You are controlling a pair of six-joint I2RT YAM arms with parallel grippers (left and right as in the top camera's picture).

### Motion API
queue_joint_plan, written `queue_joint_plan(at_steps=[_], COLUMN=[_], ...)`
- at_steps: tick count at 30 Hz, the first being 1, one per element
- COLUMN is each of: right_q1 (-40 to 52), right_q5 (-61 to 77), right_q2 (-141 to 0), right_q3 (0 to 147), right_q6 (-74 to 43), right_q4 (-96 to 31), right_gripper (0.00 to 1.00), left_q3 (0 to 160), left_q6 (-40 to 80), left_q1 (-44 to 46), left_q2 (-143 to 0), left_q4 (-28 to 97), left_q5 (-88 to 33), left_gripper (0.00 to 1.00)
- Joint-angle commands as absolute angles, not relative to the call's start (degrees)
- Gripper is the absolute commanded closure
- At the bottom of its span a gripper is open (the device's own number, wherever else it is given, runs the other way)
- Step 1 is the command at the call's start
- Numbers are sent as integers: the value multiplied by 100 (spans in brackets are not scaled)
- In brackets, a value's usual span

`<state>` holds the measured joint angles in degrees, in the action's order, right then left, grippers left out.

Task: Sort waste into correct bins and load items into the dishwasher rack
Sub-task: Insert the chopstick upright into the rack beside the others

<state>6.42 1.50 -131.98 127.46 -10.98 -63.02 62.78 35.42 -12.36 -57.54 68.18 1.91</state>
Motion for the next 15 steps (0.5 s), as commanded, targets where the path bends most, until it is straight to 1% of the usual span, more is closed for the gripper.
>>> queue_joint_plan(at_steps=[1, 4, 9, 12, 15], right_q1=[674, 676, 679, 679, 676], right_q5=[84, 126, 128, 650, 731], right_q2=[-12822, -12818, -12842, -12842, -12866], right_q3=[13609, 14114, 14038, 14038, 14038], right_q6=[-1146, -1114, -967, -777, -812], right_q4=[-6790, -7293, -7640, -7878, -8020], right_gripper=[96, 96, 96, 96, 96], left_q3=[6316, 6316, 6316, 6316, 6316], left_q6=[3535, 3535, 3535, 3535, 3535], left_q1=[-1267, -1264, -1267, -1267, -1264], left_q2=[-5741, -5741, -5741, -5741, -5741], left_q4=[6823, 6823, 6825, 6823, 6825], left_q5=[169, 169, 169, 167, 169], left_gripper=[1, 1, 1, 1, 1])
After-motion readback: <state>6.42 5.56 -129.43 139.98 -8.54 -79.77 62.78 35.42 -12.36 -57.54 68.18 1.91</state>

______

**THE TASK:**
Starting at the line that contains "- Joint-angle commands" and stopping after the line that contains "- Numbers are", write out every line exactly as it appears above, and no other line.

**RESULT FOR THIS EXERCISE:**
- Joint-angle commands as absolute angles, not relative to the call's start (degrees)
- Gripper is the absolute commanded closure
- At the bottom of its span a gripper is open (the device's own number, wherever else it is given, runs the other way)
- Step 1 is the command at the call's start
- Numbers are sent as integers: the value multiplied by 100 (spans in brackets are not scaled)

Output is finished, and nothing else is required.